- _AVAILABLE DATA_

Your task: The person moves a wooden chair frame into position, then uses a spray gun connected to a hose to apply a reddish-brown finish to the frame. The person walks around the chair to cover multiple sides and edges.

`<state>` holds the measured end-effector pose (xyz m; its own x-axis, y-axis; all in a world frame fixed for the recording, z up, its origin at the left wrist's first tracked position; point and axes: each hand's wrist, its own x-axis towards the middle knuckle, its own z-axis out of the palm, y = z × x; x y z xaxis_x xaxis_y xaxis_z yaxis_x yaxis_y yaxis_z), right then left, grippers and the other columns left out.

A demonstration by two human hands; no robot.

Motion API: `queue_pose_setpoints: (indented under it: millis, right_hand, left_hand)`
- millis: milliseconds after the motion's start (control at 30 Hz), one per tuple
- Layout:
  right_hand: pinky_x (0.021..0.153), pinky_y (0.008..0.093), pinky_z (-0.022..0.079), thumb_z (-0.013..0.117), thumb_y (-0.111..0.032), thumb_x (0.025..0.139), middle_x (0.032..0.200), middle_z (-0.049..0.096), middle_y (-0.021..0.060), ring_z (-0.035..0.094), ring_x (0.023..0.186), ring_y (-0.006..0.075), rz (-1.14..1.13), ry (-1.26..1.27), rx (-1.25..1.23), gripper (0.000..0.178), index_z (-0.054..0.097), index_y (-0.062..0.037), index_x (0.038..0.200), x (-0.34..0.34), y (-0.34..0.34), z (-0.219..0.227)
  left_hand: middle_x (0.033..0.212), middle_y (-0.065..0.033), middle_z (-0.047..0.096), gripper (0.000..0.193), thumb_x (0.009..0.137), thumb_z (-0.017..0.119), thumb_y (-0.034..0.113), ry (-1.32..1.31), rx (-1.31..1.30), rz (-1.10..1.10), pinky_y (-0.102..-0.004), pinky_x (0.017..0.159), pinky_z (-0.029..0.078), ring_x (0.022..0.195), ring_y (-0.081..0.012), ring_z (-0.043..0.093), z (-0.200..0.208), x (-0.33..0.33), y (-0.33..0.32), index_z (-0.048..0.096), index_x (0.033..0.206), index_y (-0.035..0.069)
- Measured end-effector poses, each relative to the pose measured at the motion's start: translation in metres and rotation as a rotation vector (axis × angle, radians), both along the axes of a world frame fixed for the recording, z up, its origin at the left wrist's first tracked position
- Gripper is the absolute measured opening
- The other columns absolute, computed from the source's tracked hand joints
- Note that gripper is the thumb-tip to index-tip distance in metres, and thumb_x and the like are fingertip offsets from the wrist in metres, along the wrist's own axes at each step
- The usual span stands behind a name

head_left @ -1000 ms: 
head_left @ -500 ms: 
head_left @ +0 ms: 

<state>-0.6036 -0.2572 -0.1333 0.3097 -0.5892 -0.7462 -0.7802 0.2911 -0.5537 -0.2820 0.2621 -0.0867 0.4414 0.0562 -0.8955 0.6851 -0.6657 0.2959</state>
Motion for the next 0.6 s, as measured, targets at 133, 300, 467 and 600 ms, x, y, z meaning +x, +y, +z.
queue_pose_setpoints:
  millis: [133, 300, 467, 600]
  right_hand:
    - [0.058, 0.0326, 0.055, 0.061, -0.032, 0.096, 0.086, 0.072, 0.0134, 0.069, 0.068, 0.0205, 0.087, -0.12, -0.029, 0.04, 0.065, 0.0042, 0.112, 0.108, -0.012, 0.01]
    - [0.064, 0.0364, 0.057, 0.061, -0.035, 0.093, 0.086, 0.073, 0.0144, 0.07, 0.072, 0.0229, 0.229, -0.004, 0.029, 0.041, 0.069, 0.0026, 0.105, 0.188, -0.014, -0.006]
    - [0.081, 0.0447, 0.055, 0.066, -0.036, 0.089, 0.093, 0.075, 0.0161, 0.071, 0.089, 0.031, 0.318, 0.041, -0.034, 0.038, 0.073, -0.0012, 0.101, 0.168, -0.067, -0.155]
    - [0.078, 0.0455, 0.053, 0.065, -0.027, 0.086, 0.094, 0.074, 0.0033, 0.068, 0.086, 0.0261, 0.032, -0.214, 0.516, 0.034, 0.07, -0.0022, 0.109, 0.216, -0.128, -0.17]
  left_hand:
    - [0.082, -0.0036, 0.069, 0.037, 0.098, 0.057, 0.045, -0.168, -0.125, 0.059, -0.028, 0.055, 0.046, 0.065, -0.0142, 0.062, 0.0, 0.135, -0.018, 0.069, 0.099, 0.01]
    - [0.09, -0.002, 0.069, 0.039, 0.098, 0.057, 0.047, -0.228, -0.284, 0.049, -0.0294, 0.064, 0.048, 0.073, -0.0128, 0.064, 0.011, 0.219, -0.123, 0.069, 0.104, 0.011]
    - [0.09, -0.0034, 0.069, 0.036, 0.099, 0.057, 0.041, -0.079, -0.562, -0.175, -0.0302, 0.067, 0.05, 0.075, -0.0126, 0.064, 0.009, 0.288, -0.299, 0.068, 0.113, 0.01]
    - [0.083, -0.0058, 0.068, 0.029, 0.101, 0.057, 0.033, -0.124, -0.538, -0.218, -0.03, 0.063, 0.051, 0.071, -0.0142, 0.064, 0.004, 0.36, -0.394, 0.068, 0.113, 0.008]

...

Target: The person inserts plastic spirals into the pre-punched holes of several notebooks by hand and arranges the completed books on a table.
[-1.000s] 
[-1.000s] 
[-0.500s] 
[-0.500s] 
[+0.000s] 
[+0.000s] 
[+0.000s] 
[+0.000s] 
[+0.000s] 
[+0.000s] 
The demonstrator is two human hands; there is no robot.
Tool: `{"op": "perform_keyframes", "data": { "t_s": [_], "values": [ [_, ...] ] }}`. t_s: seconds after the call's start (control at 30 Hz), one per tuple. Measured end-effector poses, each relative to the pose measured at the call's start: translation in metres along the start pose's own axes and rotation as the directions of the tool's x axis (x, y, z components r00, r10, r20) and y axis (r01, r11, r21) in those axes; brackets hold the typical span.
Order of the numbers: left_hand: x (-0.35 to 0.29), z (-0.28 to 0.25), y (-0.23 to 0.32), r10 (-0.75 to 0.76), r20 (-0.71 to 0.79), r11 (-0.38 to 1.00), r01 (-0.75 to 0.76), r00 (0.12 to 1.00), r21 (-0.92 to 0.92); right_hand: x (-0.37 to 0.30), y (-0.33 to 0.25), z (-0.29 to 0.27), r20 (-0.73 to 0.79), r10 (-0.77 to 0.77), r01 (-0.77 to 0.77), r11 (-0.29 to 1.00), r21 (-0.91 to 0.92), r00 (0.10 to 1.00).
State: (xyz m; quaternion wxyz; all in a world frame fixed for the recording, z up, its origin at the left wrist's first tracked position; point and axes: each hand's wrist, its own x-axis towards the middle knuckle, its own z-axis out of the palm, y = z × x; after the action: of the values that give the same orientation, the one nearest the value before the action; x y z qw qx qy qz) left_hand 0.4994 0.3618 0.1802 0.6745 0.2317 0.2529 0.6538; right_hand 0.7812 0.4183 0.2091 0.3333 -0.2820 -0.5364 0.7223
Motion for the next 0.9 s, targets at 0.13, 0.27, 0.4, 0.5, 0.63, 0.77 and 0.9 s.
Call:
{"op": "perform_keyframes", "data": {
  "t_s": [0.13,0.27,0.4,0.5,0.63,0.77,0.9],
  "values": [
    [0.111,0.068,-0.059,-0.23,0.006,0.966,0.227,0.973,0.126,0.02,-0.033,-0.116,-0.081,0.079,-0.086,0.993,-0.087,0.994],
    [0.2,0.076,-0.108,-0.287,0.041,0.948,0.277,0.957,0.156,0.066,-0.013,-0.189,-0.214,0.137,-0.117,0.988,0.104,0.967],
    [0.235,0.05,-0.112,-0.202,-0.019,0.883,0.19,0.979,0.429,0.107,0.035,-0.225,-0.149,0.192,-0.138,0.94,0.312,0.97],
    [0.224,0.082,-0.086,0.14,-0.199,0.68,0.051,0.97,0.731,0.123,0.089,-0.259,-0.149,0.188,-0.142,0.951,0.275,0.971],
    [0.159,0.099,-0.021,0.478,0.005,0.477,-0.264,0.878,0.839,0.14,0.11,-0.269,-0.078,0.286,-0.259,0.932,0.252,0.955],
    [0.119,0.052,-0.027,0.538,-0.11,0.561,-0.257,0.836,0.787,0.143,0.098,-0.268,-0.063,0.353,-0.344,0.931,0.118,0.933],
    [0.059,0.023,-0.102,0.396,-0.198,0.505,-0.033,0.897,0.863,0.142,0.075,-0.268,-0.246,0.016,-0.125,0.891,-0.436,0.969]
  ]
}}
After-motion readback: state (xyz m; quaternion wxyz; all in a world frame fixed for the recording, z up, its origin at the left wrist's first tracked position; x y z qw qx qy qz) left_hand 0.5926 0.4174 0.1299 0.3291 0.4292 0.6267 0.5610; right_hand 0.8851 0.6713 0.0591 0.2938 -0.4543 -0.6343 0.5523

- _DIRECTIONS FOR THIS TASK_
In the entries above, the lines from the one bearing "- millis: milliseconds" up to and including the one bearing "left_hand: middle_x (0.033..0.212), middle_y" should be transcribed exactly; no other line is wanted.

- _WRITTEN ANSWER_
- millis: milliseconds after the motion's start (control at 30 Hz), one per tuple
- Layout:
  right_hand: pinky_x (0.021..0.153), pinky_y (0.008..0.093), pinky_z (-0.022..0.079), thumb_z (-0.013..0.117), thumb_y (-0.111..0.032), thumb_x (0.025..0.139), middle_x (0.032..0.200), middle_z (-0.049..0.096), middle_y (-0.021..0.060), ring_z (-0.035..0.094), ring_x (0.023..0.186), ring_y (-0.006..0.075), rz (-1.14..1.13), ry (-1.26..1.27), rx (-1.25..1.23), gripper (0.000..0.178), index_z (-0.054..0.097), index_y (-0.062..0.037), index_x (0.038..0.200), x (-0.34..0.34), y (-0.34..0.34), z (-0.219..0.227)
  left_hand: middle_x (0.033..0.212), middle_y (-0.065..0.033), middle_z (-0.047..0.096), gripper (0.000..0.193), thumb_x (0.009..0.137), thumb_z (-0.017..0.119), thumb_y (-0.034..0.113), ry (-1.32..1.31), rx (-1.31..1.30), rz (-1.10..1.10), pinky_y (-0.102..-0.004), pinky_x (0.017..0.159), pinky_z (-0.029..0.078), ring_x (0.022..0.195), ring_y (-0.081..0.012), ring_z (-0.043..0.093), z (-0.200..0.208), x (-0.33..0.33), y (-0.33..0.32), index_z (-0.048..0.096), index_x (0.033..0.206), index_y (-0.035..0.069)

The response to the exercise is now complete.